Links may direct to affiliate sites. Purchases made through these links support our family’s work in spreading the Gospel to unreached areas.
Today, I am angry.
I don’t know why it hit today. For months (years?) we’ve been untangling the nuances of what at first appeared to be John Mark’s learning style. After a while, it became evident that it was not so much a learning style as a learning challenge. Then a learning struggle. And, yesterday, officially, learning disabilities— per the thick report detailing the results of the five tests that were administered last month.
The reports said pretty much exactly what we anticipated them saying, which was something of a comfort to me because no, I don’t have degrees in education or certifications in specific clinical training. But I do know my son, and I do sit beside him every day and watch him labor to make sense of math symbols and try, heroically, to take the word he just read so easily and transcribe it onto a piece of paper. I know the broad range of “normal,” and how it extends far past what passes for standard in institutional schools. But I also know when something has bled over into the atypical, and the tests confirmed that I was correct.
And just like that, dysgraphia and dyscalculia have made their formal entrance into our homeschool, though obviously they’ve been parties at the table since the first time that curly-headed, brown-eyed preschooler claimed his seat on the bench and proclaimed, “I’m doin’ school, too!” I knew even then, as he made me smile by being my first leftie, and absolutely rocked his way through the Bambino Luk tiles that his odds of having a learning disability were disproportionally higher due to the circumstances of his birth.
So why am I so angry?

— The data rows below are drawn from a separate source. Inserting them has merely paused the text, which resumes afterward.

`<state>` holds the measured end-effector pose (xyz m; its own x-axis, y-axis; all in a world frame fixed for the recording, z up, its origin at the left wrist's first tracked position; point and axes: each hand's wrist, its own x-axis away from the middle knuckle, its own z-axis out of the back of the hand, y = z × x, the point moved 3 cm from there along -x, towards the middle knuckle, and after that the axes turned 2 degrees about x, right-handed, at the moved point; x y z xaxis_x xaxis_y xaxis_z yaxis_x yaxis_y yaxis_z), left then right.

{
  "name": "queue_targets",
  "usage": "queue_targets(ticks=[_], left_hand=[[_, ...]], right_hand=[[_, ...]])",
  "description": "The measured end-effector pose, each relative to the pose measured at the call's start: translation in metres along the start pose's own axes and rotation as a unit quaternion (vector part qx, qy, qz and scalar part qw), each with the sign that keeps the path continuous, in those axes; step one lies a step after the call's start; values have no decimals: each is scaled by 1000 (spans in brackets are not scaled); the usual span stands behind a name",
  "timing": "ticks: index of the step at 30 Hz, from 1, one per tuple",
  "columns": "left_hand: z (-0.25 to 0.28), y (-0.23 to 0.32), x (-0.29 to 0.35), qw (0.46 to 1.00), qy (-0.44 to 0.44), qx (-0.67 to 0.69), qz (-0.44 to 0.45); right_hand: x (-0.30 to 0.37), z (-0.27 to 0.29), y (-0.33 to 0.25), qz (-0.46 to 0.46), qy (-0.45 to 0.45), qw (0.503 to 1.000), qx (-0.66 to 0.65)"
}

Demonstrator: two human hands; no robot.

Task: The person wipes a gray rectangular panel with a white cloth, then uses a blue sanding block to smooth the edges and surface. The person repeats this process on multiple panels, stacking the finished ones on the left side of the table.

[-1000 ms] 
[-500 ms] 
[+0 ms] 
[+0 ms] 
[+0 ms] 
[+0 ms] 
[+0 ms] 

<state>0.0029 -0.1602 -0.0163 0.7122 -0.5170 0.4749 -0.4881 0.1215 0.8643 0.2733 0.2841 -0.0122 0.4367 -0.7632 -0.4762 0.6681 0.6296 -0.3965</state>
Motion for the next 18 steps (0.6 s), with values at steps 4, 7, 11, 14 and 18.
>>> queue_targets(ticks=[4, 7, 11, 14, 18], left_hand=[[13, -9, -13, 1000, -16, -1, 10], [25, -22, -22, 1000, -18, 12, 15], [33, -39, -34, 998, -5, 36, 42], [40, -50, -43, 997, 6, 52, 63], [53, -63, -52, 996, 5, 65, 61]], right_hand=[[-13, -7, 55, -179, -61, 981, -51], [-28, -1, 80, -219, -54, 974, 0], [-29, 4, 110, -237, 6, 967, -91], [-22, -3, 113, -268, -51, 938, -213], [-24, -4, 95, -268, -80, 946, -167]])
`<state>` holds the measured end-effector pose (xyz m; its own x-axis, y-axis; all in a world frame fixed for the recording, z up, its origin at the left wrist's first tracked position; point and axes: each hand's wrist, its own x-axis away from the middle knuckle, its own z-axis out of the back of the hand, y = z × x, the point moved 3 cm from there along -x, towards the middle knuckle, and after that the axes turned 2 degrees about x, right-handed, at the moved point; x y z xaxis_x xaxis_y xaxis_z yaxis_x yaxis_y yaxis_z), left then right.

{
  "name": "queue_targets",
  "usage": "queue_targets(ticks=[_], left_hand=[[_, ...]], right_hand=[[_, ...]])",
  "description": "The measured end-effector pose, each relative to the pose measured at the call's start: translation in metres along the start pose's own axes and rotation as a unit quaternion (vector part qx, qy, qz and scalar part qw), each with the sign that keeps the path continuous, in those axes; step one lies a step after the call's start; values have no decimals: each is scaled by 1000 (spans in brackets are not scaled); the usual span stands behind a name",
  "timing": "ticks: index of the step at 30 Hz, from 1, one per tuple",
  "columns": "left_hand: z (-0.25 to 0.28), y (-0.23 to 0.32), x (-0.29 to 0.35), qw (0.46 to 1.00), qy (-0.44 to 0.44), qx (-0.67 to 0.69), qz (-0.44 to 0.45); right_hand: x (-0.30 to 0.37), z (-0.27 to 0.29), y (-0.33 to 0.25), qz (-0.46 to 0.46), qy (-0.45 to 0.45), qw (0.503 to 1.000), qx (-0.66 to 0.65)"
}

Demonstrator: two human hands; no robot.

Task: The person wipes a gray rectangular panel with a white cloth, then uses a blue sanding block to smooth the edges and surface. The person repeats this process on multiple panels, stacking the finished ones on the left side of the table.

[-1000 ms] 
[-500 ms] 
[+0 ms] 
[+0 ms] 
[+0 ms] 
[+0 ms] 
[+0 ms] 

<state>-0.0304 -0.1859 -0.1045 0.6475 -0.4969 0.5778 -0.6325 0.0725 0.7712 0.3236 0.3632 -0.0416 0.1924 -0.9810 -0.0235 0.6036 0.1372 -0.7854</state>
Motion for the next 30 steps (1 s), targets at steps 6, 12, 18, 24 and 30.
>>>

Why I am sitting here at the fruition of probability and wanting to kick someone?
Because I absolutely hate this for him.
I hate that, at 9, John Mark is in danger of figuring out that his 7 year-old sister is passing him by. I hate that he takes twenty minutes putting that beautiful thought in his journal, only to lift his pencil and see that what came out wasn’t what was in his head. I hate that he has to work ten times harder than most kids to keep his head above water, academically. I hate that the team of clinicians who worked with him told me, “John Mark was just such a pleasure. He just kept going. He had a great attitude about it, even when he knew he was unable to complete every task.”
I don’t want my kid to be the one who busts his hump just to break even. I want him to be the guy who is honest and hard working, but not the one who struggles and doubts and avoids bringing attention to himself because deep down, he worries that he just might look silly in front of folks.
If all this sounds ironic coming from the mother of a child who struggles mightily with severe cognitive deficiencies, know this: I thank God every day that Phineas is blissfully unaware that he is different from his siblings. I see it as a gift that he accepts who he is, and where he is in life with such grace and joy. John Mark? John Mark hasn’t been given that blessing. He looks around and tries to measure up. Right now, he’s still coming up even in his mind’s eye. I want it to stay that way.
So I’m mad. I’m not sure who I’m mad at, actually. Not God, because I firmly believe God is as grieved as I am. Not John Mark’s birthmother, because, right or wrong, I can’t go there. I guess I’m mad at the Fall… because that’s the only thing I can grab onto as I sit here pondering the why.
When I’m mad, I have to find something to do. I’m a take action girl at heart, and this one has me digging deep. I’m researching, planning, looking for tools. I’ve got a library holds list a mile long, and an Amazon cart full of Ronit Bird and manipulatives. My desktop has seven windows open, all to sites with names like “intensiveintervention.org” and “understood.org” I’m combing blogs, watching videos.
This is how I fight.
Tonight, this is how I’m fighting for my son.
John Mark has a climb ahead of him. God has written learning differences into his story. I don’t know why, but I do know that this is yet another opportunity for the verse we chose for him at his adoption to ring true:
As for you, you meant evil against me, but God meant it for good, to bring it about that many people should be kept alive, as they are today. —Genesis 50:20
This kid—this one. He already has a testimony to God’s glory that I’ve seen reduce adults to tears. Another layer, another challenge? John Mark overcame more in the first seven weeks of his life than nearly anyone I know. Why am I sitting here angry, when he isn’t?
I’m going to keep doing, keep learning, keep praying. And together, John Mark and I are going to fight. I don’t expect it to be easy. I imagine that there will be days when we’ll both wish this was one battle for which we hadn’t been chosen. But here we are, in the center of God’s will. I guess that’s really nothing to be angry about after all.
Oh, Heather, parenting is so painful sometimes.